Шен нахмурился, догадываясь, что она имеет в виду.
— Детство давно прошло, с тех пор мы приобрели много опыта. Ты не можешь игнорировать чужое мнение, если жаждешь признания.
— Ладно-ладно, давай прекратим этот бесполезный спор, ничего нового мы друг от друга не услышим. Очевидно, что каждый останется при своем мнении.
Шен неожиданно улыбнулся и лукаво посмотрел на нее.
— Вот только главой пика Лотоса являюсь я, поэтому без моего дозволения ты ничего сделать не можешь.
Рурет поджала губы.
— Иногда ты просто невыносим! — Она резко поднялась на ноги и одернула подол.
Шен откинулся на спинку лавки и негромко рассмеялся. Рурет уперла руки в бока и с неодобрением уставилась на него, но под воздействием этой улыбки ее взгляд смягчился.
— Невыносим, — повторила она, улыбаясь, и пошла прочь.
Запрокинув голову назад, Шен расслабленно прикрыл глаза.
Казалось, прошло лишь мгновение, но когда он вновь открыл глаза, тени от бамбука падали уже под другим углом. Смотрящий воспоминания Шен прикинул, что прошло около двух часов. Должно быть, оригинальный Шен дремал в беседке все это время.

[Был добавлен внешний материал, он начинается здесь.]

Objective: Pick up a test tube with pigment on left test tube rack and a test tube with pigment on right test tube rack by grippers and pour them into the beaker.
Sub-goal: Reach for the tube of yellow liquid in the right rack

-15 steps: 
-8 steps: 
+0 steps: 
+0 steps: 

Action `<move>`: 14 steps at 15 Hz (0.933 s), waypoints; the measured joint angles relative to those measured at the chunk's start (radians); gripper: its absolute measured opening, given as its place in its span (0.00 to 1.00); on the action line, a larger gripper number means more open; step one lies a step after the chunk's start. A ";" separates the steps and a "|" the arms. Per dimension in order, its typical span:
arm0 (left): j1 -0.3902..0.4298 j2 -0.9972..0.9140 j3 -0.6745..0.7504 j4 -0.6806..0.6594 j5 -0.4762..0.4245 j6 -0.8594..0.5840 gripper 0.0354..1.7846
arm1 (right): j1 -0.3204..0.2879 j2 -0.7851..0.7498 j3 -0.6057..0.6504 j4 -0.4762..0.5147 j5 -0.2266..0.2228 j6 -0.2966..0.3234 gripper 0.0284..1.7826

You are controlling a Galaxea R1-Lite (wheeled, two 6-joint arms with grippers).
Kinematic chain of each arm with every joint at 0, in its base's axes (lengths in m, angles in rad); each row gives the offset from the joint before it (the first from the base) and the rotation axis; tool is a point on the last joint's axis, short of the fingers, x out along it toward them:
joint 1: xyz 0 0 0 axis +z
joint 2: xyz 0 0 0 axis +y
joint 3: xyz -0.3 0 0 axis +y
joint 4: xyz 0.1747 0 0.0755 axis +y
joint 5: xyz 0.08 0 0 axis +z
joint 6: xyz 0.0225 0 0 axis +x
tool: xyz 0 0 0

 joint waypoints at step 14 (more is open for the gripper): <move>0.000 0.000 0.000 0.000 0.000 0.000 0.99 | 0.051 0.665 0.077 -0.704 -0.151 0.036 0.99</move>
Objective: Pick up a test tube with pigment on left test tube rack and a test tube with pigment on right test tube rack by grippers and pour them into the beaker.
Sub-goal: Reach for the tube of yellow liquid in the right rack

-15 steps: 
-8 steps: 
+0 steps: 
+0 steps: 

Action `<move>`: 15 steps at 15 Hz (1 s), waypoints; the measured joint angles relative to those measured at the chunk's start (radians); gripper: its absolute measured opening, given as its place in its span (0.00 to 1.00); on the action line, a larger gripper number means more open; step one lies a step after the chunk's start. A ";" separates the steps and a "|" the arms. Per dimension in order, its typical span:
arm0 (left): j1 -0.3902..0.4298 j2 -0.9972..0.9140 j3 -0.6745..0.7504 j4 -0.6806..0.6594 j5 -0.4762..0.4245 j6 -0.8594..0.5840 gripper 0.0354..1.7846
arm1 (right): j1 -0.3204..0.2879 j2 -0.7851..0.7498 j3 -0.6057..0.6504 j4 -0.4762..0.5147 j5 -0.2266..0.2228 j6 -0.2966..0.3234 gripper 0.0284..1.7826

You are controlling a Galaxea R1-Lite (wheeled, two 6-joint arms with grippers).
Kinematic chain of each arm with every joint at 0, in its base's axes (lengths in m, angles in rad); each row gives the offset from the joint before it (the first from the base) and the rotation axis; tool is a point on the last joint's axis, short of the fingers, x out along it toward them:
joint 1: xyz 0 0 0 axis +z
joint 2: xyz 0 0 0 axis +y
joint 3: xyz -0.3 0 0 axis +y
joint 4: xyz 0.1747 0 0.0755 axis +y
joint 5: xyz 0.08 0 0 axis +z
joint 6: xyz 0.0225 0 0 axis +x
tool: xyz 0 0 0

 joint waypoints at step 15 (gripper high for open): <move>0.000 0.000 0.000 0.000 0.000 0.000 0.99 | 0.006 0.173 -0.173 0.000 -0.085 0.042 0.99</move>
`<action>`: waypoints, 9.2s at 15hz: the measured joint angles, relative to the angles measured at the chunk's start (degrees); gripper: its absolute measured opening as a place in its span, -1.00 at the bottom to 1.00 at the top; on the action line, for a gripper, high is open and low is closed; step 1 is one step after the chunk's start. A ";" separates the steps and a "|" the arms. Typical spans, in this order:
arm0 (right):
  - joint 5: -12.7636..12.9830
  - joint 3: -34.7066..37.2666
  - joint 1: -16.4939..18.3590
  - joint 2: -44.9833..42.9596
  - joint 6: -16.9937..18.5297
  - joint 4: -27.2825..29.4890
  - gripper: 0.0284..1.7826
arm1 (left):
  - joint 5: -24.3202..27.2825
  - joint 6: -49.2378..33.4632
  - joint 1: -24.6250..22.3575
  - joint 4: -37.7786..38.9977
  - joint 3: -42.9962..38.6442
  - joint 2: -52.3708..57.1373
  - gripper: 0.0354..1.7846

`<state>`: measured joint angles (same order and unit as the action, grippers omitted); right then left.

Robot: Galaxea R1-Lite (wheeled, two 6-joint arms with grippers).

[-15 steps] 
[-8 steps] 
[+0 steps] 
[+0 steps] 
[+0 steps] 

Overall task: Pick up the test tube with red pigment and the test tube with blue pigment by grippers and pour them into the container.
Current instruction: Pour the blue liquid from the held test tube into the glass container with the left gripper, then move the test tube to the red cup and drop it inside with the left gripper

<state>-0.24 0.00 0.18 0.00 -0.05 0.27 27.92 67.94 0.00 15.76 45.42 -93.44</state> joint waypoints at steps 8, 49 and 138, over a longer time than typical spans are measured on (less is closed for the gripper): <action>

Теперь он встал и направился по тропинке вверх к черному замку… Точнее, к прекрасному светлому дворцу-резиденции в традиционном стиле. У Шена, рассматривающего это великолепие, перехватило его несуществующее дыхание. Нет, в плане роскоши он конечно же не шел ни в какое сравнение с резиденцией главы ордена на пике Золотой зари. Он был другой: большой, просторный, почти воздушный, и очень светлый. Глядя на него, не верилось, что теперь это место занимает черный замок.
Только широкая площадь перед главным входом почти не переменилась: все такая же, выложенная светлым камнем, все такие же лавочки. Шен и не думал, что это наследие из прошлого.
Вот только площадь все равно было не узнать, потому что она была наполнена жизнью. На нескольких лавочках сидели ученики и ученицы, ближе к центру площади двое учеников решили устроить поединок, и вокруг них собралась небольшая подбадривающая толпа. Завидев приближение старейшины Шена, они вовсе не затряслись от страха и не принялись спешно разбегаться куда глаза глядят. Ближайшие почтительно поклонились, сложив перед собой руки, а сидящие вдалеке ученицы даже не проявили участия.